Mon père, et j’en suis fier, était un libre penseur : il n’adhérait à aucune religion, ni à aucune idéologie. Il lisait beaucoup, en français et en yiddish, et appréciait beaucoup la littérature française. Il était très réservé, et silencieux sur son passé.

A partir des années 80, ma mère Génia s’est mise à écrire des poèmes sur son vécu. En 1986, elle édite un recueil de poèmes «Le Cri du ghetto» qui obtient un prix de poésie à la Mairie de Paris: elle en sera très fière, toujours. Elle témoigne ensuite sur son passé, dans des soirées poésie, dans des journaux, au lycée Charlemagne aussi, et dans le film que j’ai réalisé «la Saga des Finkelsztajn». Elle participe aussi à des émissions radio.

C’était toute sa vie, une militante de la mémoire, du « plus jamais ça» jusqu’à la fin. A 86 ans encore, elle a témoigné, avec une mémoire si précise, devant une salle pleine, au Mémorial de la Shoah.

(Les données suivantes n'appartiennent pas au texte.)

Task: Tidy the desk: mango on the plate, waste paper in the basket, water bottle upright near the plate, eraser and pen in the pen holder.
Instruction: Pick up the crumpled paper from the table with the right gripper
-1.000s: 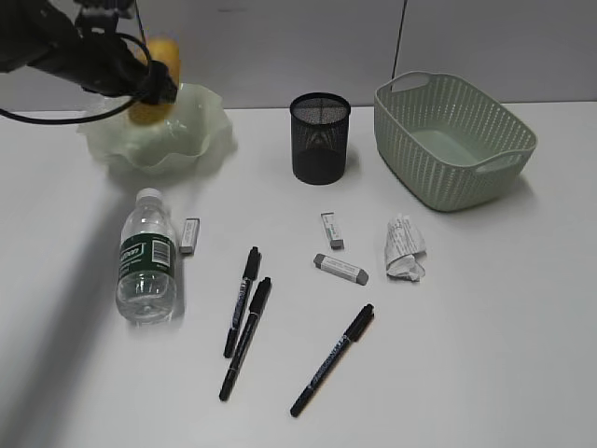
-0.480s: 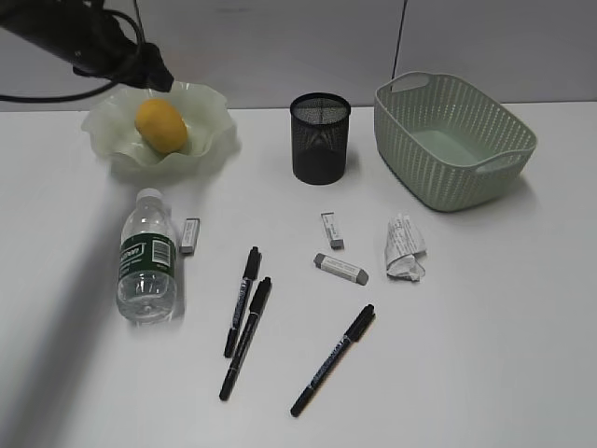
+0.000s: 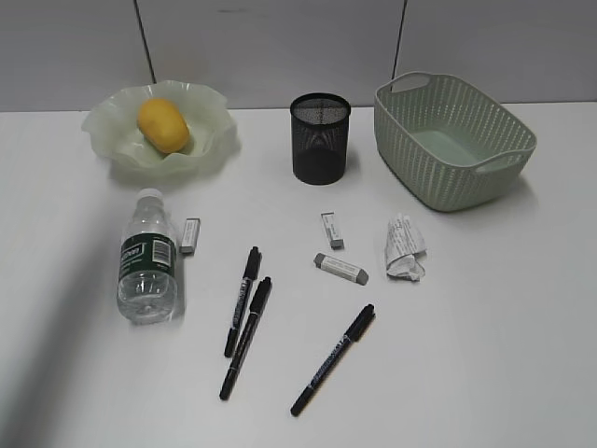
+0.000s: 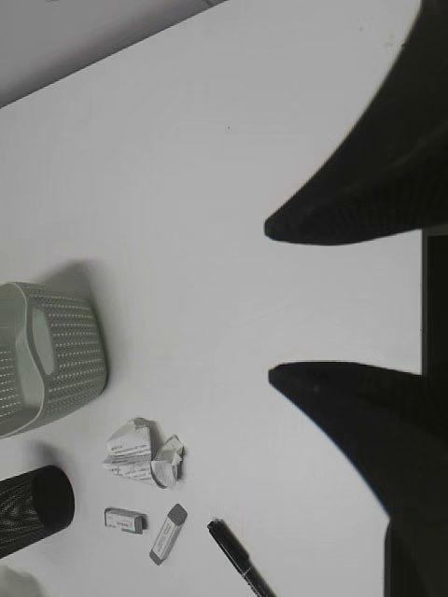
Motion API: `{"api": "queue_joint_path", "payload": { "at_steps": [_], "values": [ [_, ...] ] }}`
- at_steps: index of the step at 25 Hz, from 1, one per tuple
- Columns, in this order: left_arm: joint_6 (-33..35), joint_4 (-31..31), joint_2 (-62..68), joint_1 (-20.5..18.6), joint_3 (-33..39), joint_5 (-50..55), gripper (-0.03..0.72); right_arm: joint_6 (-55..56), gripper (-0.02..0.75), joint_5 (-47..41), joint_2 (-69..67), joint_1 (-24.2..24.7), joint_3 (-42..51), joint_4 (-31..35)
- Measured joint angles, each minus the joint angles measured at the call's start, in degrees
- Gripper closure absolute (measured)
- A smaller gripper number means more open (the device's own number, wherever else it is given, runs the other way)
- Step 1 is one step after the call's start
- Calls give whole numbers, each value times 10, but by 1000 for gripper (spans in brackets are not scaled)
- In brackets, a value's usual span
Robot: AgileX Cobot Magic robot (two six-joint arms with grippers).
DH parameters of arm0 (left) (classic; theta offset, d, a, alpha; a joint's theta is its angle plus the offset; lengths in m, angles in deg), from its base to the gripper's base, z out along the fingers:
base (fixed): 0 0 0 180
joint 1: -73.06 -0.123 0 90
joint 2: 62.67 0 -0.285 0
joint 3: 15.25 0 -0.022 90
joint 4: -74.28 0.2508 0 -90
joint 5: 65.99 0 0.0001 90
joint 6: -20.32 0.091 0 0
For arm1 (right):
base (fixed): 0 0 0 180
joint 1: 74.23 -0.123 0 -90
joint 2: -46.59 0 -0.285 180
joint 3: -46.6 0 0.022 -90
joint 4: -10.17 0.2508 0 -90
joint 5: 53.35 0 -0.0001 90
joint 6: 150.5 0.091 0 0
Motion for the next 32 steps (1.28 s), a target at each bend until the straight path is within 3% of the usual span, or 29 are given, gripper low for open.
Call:
{"api": "queue_joint_path", "payload": {
  "at_steps": [6,9,12,17,24,28,32],
  "values": [
    [-58,130,-70,-28,6,117,186,0,386,0,-53,0,-9,4],
    [-79,146,-106,-39,45,122,186,3,384,-2,-105,0,-28,10],
    [-84,146,-158,-42,111,123,186,4,340,-2,-193,0,-68,54],
    [-86,151,-270,-42,260,124,186,-6,167,-1,-366,0,-146,108],
    [-86,126,-456,-42,449,120,187,-101,176,2,-600,-4,-226,239],
    [-86,112,-614,-42,542,100,187,-97,178,46,-692,-63,-243,242],
    [-86,112,-746,-42,614,94,188,16,184,133,-771,-158,-254,169]
  ]
}}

Puis elle s’est battue aussi dans des associations, pour le retrait des Carmélites d’Auschwitz dans les années 80, et pour la commémoration de la Shoah dans la communauté et en France, avec Simone Veil et d’autres: son espoir s’est réalisé! Elle répétait toujours: vous, les jeunes générations, il faut se battre pour la liberté, toujours et encore.

Alors mes parents Génia et Henieck Finkelsztajn, sont un exemple de ces juifs qui ont réussi à échapper à l’enfer, et ont combattu toute leur vie dans l’ombre pour survivre, après avoir perdu tous leurs proches.